• [Work to complete]: Count every line in the data below where the word "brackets" appears, then state only that count.

• [Input data]:
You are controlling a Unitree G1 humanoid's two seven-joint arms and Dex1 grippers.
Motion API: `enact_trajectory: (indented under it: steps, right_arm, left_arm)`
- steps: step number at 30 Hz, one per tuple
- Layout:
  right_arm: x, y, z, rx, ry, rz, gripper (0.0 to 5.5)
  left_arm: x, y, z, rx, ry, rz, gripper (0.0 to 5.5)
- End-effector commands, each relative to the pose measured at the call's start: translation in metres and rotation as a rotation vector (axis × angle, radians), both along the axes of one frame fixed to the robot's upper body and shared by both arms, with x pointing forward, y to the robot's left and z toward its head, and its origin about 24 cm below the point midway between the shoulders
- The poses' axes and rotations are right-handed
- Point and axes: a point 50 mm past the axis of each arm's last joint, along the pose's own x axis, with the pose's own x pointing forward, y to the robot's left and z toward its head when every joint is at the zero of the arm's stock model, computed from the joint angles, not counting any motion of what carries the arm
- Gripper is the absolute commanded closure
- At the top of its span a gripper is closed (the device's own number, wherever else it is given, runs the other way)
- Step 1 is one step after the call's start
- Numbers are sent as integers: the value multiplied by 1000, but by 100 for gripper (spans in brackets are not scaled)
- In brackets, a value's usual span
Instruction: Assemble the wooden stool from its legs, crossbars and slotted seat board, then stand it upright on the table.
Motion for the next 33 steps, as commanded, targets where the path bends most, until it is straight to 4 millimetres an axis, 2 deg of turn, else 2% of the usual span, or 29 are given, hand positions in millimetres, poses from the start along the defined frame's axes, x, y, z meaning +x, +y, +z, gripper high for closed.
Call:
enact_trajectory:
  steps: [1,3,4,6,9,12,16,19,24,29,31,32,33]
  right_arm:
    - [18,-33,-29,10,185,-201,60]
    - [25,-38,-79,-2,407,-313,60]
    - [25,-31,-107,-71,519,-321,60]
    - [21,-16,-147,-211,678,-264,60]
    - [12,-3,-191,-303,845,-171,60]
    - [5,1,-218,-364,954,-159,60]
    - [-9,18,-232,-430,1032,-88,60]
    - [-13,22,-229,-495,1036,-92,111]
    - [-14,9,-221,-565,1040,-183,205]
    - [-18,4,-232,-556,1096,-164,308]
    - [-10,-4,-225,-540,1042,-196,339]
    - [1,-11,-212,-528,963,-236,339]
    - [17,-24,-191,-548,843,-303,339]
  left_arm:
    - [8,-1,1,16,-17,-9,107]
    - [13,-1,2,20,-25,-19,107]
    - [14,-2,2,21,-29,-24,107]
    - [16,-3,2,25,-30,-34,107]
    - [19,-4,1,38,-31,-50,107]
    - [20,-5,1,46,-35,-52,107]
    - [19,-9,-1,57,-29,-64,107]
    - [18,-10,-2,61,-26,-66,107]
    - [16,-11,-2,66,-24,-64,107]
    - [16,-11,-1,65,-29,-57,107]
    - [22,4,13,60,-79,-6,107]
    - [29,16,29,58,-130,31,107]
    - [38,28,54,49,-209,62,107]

• [Exercise response]: 2